PROBLEM REQUIREMENTS = Copy out each line containing "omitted" from the entries below.

SUPPLIED ENTRIES =
◆ ◆ ◆ ◆ ◆
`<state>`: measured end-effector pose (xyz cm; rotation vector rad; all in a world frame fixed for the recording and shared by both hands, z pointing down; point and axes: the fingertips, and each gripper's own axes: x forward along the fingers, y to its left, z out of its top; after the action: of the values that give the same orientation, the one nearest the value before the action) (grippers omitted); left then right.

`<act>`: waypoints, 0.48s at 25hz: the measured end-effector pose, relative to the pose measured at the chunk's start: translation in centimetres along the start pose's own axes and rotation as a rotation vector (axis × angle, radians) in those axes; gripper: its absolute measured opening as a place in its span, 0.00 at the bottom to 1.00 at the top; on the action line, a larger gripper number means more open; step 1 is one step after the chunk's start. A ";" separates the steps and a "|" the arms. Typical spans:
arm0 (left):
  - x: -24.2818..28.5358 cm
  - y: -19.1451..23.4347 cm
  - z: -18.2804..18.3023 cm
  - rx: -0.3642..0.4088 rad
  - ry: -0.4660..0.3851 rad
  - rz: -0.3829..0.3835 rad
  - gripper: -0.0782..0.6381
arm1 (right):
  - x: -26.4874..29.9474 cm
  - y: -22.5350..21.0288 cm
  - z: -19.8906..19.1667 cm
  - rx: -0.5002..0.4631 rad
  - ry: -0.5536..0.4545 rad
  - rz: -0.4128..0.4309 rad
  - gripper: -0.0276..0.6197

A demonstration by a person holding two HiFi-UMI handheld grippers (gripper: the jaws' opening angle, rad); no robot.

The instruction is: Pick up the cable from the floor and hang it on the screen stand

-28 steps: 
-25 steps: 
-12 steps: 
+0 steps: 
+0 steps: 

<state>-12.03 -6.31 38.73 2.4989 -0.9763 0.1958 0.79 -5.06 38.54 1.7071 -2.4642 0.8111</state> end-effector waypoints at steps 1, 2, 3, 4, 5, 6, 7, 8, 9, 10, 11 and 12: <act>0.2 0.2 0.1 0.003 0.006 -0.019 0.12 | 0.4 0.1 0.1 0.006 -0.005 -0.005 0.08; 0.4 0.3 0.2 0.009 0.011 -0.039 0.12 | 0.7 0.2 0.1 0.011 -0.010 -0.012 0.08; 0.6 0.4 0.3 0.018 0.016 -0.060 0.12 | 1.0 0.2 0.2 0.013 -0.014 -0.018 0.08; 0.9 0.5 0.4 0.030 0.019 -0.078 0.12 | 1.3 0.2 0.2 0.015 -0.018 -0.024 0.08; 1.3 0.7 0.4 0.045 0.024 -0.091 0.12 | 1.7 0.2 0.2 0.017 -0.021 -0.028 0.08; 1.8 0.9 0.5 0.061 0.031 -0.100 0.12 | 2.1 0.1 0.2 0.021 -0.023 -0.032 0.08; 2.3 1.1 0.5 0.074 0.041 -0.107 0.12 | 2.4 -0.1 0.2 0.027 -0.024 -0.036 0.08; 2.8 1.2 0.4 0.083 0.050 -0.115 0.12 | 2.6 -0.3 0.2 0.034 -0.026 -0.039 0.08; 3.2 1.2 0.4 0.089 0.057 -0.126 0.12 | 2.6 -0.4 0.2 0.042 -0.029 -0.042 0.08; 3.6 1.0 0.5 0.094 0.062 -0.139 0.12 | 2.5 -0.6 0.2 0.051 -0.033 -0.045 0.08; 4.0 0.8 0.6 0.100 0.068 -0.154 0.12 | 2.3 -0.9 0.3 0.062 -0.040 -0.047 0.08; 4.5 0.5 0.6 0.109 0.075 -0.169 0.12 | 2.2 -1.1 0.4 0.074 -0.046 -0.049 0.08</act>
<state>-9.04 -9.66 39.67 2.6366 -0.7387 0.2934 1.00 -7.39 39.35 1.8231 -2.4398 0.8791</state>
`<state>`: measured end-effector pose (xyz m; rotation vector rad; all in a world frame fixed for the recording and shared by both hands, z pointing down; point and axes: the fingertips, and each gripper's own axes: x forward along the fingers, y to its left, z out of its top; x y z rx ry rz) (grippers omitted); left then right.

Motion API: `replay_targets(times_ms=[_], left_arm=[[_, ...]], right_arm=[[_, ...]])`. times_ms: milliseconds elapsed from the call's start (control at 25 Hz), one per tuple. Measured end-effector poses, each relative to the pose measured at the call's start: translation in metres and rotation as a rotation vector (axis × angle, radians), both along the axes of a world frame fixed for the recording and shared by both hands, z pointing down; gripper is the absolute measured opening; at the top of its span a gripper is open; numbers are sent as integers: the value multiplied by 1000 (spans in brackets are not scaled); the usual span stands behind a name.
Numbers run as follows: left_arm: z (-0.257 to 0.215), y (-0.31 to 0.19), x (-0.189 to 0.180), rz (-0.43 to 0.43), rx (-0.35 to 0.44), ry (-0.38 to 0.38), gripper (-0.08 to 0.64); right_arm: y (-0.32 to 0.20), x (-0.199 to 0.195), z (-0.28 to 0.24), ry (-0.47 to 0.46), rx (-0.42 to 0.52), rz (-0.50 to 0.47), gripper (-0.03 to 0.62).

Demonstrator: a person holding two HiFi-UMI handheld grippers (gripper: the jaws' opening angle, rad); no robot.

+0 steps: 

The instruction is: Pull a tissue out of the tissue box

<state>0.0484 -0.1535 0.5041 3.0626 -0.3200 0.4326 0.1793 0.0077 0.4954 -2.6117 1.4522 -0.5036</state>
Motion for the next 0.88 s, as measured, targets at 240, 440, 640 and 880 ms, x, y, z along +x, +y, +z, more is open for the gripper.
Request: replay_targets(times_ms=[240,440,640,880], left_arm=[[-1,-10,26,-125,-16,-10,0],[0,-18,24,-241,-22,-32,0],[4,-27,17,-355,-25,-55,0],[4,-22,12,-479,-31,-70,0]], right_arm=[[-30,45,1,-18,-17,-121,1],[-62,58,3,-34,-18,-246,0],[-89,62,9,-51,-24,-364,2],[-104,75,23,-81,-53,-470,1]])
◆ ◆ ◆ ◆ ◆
WRITTEN SOLUTION =
`<state>`: measured end-effector pose (xyz cm; rotation vector rad; all in a world frame fixed for the recording and shared by both hands, z pointing down; point and axes: the fingertips, and each gripper's own axes: x forward along the fingers, y to its left, z out of its top; after the action: of the values that give the same orientation, the one nearest the value before the action) (grippers omitted); left then right.
`<state>`: measured end-effector pose (xyz m; rotation vector rad; all in a world frame fixed for the recording and shared by both hands, z pointing down; point and axes: the fingertips, and each gripper's own axes: x forward along the fingers, y to its left, z out of its top; x y z rx ry rz) (grippers omitted); left then right.

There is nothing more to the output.